* **EXERCISE GOAL**:
Copy exactly the last part of the listing below, beginning at the line that contains "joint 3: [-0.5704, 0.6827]" and including the final line.

◆ ◆ ◆ ◆ ◆ ◆ ◆

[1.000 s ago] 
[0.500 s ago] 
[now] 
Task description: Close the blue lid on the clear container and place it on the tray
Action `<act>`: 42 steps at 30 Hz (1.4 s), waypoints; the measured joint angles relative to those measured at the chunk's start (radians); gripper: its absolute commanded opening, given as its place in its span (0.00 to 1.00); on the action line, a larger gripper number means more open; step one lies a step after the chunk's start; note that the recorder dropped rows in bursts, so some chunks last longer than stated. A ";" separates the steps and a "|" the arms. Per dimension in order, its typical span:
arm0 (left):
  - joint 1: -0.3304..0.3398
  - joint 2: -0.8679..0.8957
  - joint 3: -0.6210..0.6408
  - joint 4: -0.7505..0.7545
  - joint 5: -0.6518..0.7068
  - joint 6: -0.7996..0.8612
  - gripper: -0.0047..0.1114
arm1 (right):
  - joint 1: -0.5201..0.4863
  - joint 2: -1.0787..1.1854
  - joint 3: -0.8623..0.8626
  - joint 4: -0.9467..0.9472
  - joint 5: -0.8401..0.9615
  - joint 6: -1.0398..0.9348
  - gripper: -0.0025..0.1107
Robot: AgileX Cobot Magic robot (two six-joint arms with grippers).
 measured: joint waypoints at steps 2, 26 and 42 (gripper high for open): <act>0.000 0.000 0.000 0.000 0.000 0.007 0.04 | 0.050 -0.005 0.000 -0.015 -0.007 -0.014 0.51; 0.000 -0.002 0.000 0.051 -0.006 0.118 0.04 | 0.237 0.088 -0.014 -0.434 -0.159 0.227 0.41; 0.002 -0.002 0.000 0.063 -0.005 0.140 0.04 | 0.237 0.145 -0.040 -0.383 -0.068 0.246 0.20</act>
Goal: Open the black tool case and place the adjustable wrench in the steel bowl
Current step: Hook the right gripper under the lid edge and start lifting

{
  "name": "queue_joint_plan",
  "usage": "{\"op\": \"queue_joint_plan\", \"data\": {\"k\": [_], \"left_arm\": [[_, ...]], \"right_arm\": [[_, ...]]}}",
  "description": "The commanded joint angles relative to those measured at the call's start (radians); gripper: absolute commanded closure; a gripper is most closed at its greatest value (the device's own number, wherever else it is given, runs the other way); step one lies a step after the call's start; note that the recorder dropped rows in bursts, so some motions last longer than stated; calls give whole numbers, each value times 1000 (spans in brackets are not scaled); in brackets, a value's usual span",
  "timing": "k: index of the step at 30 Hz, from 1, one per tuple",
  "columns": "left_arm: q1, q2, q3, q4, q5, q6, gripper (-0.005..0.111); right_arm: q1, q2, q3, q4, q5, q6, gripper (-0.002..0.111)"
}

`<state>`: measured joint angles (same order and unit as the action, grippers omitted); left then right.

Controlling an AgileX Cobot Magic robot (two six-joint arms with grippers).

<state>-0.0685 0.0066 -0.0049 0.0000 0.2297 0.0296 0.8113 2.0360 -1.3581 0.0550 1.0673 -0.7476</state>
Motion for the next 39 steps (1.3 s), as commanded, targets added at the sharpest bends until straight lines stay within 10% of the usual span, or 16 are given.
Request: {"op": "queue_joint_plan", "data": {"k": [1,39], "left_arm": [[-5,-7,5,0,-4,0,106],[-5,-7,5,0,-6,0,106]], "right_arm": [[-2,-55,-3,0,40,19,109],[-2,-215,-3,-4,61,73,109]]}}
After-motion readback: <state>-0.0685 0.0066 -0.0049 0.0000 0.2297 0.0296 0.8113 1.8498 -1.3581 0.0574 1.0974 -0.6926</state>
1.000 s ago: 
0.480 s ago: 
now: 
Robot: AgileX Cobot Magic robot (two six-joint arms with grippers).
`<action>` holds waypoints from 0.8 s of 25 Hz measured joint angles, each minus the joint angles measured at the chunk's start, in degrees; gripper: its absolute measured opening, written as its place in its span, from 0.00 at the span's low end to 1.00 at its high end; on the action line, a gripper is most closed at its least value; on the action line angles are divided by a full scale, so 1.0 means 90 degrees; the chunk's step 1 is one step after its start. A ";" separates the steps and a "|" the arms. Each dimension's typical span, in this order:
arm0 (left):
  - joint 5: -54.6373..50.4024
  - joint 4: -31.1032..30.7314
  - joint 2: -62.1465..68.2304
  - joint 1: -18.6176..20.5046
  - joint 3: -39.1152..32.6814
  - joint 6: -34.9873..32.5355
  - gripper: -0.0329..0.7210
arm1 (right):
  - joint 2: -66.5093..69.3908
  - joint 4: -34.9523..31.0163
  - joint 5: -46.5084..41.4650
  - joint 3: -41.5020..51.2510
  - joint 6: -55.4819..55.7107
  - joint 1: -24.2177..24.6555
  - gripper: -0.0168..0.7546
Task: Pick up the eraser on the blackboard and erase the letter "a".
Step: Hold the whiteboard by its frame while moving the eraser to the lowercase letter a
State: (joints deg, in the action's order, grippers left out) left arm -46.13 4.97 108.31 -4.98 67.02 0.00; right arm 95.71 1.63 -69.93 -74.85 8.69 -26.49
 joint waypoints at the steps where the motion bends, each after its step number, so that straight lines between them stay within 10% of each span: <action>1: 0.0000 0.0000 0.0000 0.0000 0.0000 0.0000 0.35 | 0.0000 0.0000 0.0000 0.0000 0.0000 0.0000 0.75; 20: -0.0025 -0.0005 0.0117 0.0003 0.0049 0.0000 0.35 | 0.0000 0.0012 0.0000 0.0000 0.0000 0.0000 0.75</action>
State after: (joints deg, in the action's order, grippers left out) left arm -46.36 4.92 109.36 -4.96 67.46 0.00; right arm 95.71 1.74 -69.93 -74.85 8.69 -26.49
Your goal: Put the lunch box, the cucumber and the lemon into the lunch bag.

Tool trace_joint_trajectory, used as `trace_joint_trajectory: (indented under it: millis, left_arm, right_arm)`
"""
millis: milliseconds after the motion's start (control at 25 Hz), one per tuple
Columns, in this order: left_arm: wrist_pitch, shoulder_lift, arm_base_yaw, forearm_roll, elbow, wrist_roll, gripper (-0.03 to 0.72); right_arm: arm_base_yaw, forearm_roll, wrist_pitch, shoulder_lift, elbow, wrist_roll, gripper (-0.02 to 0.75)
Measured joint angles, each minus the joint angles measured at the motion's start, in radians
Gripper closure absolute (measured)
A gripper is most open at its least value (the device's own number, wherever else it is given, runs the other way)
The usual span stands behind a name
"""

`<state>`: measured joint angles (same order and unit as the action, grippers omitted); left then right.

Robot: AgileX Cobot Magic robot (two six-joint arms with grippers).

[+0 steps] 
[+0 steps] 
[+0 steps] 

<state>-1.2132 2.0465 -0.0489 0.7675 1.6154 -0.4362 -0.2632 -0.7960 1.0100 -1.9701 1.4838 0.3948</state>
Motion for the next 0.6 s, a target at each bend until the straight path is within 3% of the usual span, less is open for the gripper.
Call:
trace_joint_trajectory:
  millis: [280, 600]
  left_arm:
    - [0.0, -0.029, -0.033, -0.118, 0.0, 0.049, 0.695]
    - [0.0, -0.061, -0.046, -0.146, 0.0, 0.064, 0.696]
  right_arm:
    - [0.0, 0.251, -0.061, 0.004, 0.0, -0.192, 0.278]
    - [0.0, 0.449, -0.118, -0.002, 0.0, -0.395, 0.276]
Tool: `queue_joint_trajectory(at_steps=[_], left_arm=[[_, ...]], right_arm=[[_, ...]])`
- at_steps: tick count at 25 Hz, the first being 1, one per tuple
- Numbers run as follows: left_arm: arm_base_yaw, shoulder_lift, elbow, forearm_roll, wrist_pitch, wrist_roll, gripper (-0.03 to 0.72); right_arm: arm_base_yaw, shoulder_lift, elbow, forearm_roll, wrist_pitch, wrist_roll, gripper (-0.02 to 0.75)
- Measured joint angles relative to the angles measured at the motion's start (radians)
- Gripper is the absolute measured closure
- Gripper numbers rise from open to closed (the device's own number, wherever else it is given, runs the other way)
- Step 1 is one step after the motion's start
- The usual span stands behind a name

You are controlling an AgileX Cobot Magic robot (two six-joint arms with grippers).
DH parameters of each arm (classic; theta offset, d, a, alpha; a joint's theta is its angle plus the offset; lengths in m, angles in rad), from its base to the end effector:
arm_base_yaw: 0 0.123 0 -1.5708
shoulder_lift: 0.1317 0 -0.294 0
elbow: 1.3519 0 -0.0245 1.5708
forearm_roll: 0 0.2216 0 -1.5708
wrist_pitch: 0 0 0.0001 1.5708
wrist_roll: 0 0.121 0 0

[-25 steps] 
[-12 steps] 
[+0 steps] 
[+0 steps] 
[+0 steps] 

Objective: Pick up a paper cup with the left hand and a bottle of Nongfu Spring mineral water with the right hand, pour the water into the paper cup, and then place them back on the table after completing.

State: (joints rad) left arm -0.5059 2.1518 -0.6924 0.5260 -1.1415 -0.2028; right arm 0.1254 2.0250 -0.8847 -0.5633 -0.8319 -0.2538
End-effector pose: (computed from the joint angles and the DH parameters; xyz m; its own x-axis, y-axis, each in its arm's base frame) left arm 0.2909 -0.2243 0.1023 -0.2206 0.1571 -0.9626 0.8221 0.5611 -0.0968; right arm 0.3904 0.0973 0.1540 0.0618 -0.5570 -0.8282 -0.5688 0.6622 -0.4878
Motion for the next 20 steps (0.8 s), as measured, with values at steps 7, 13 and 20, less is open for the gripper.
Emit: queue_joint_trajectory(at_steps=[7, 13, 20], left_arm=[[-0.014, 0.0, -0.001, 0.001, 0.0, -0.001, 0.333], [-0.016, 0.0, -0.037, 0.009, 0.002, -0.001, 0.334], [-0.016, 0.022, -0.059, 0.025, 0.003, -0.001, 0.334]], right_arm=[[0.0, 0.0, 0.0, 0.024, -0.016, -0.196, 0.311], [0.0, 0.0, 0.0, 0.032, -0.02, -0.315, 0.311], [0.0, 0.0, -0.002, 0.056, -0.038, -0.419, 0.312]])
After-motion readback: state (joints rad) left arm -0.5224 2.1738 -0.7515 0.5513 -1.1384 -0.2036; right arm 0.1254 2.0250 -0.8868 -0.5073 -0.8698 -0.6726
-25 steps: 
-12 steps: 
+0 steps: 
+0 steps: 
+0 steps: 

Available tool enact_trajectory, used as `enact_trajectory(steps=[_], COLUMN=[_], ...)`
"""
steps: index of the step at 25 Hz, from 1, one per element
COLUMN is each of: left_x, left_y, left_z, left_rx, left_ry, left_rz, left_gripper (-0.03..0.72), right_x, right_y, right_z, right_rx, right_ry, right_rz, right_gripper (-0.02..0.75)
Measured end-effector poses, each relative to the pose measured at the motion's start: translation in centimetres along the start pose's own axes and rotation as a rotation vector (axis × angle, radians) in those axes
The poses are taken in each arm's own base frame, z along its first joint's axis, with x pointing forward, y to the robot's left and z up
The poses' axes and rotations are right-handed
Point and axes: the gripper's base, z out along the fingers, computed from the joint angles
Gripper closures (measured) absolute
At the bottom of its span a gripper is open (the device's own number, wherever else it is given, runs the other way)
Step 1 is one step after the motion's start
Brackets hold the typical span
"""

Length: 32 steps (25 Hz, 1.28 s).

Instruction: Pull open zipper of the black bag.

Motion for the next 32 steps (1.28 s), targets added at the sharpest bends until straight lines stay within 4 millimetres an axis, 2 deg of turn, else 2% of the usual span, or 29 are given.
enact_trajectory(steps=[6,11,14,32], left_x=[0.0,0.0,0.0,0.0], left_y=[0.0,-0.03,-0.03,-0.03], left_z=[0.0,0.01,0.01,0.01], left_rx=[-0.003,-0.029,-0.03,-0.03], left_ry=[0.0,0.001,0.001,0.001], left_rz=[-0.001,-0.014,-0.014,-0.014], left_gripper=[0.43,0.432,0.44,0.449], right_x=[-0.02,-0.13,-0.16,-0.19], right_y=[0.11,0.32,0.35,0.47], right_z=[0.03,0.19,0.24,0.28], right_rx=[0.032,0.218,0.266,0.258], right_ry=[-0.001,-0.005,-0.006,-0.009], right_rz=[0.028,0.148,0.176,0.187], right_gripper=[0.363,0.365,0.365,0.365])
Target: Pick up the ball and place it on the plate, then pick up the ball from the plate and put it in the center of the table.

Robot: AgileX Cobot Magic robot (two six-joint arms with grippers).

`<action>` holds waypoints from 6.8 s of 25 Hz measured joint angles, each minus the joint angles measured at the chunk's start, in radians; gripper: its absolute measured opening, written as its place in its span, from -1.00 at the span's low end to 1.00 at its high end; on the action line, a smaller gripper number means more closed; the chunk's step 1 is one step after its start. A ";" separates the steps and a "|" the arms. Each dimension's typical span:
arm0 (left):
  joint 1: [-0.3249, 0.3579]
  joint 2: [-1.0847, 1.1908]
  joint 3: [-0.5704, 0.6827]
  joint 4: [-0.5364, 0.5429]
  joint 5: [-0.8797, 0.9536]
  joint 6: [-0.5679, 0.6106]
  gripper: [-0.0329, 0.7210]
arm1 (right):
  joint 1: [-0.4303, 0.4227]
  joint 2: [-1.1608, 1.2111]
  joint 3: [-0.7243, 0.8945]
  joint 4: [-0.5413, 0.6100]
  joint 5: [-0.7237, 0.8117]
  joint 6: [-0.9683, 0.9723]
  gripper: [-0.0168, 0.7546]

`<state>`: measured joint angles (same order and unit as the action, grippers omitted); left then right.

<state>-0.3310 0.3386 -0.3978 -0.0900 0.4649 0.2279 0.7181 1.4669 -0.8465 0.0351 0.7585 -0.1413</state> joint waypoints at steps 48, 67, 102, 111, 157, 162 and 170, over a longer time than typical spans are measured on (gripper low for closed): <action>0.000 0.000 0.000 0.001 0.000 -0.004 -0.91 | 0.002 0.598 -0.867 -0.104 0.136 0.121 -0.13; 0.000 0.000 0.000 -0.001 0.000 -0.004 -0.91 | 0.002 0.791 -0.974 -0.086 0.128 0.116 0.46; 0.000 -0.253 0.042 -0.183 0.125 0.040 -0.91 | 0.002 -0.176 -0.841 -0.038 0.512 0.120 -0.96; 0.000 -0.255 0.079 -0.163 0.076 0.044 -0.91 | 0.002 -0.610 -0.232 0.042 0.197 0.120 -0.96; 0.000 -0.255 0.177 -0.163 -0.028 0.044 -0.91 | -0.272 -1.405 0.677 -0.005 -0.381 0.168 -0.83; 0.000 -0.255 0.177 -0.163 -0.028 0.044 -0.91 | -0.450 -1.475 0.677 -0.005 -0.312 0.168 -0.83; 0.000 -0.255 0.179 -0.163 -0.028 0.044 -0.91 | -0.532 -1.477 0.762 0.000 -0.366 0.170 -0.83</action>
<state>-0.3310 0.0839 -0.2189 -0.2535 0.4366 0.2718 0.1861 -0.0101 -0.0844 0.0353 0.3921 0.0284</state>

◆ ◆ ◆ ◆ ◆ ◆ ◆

* **RESPONSE BELOW**:
  joint 3: [-0.5704, 0.6827]
  joint 4: [-0.5364, 0.5429]
  joint 5: [-0.8797, 0.9536]
  joint 6: [-0.5679, 0.6106]
  gripper: [-0.0329, 0.7210]
arm1 (right):
  joint 1: [-0.4303, 0.4227]
  joint 2: [-1.1608, 1.2111]
  joint 3: [-0.7243, 0.8945]
  joint 4: [-0.5413, 0.6100]
  joint 5: [-0.7237, 0.8117]
  joint 6: [-0.9683, 0.9723]
  gripper: [-0.0168, 0.7546]

`<state>`: measured joint angles (same order and unit as the action, grippers omitted); left then right.

<state>-0.3310 0.3386 -0.3978 -0.0900 0.4649 0.2279 0.7181 1.4669 -0.8465 0.0351 0.7585 -0.1413</state> joint waypoints at steps 48, 67, 102, 111, 157, 162 and 170, over a longer time than typical spans are measured on (gripper low for closed): <action>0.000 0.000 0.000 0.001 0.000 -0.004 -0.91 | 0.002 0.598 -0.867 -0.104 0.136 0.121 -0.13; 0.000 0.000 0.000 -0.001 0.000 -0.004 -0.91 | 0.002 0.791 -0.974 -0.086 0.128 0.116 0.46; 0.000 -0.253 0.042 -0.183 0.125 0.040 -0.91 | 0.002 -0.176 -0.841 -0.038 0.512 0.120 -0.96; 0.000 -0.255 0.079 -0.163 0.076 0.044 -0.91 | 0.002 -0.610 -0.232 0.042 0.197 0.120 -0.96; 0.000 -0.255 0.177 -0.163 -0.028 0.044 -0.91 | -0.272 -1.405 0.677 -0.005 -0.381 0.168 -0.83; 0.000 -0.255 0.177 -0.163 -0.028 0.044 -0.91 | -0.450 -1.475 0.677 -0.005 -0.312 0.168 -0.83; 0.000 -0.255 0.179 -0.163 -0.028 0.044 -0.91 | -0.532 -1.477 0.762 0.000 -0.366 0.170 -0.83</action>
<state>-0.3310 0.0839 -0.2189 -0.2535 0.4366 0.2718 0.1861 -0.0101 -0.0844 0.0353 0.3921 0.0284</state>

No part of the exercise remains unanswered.